**Action item**:
Repeat the whole listing exactly as it appears.
------------
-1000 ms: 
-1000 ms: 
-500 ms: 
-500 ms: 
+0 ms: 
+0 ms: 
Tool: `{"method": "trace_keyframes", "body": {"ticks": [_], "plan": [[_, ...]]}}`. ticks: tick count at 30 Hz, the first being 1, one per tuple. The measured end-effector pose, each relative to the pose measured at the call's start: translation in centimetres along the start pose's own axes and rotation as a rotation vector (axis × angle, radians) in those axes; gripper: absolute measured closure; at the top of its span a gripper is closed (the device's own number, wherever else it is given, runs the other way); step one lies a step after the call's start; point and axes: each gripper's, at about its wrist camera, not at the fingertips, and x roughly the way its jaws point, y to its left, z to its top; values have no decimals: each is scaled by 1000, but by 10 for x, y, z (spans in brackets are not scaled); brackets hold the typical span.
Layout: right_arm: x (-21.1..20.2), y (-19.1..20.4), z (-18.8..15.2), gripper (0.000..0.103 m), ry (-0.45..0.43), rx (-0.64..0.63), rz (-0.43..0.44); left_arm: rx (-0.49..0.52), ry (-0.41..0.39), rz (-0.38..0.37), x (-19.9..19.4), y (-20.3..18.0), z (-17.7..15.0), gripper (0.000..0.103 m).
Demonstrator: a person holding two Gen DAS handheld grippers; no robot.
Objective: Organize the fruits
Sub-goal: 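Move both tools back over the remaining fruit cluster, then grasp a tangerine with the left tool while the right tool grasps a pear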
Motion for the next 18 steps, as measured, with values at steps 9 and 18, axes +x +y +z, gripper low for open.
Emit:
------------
**Written solution**:
-1000 ms: 
-1000 ms: 
-500 ms: 
-500 ms: 
+0 ms: 
+0 ms: 
Tool: `{"method": "trace_keyframes", "body": {"ticks": [_], "plan": [[_, ...]]}}`. ticks: tick count at 30 Hz, the first being 1, one per tuple. The measured end-effector pose, each relative to the pose measured at the call's start: translation in centimetres along the start pose's own axes and rotation as a rotation vector (axis × angle, radians) in those axes; gripper: absolute measured closure; at the top of its span a gripper is closed (the device's own number, wherever else it is given, runs the other way); step one lies a step after the call's start; point and axes: each gripper's, at about its wrist camera, not at the fingertips, and x roughly the way its jaws point, y to its left, z to its top; values have no decimals: each is scaled by 1000, but by 10 for x, y, z (spans in brackets are not scaled); brackets hold the typical span.
Layout: right_arm: x (-21.1..20.2), y (-19.1..20.4), z (-18.8..15.2), gripper (0.000..0.103 m), ry (-0.45..0.43), rx (-0.64..0.63), rz (-0.43..0.44); left_arm: rx (-0.49..0.52), ry (-0.41..0.39), rz (-0.38..0.37), x (-19.9..19.4), y (-20.3..18.0), z (-17.7..15.0), gripper (0.000..0.103 m).
Demonstrator: a person holding two Gen DAS handheld grippers; no robot.
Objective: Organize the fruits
Sub-goal: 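Move both tools back over the remaining fruit cluster, then grasp a tangerine with the left tool while the right tool grasps a pear
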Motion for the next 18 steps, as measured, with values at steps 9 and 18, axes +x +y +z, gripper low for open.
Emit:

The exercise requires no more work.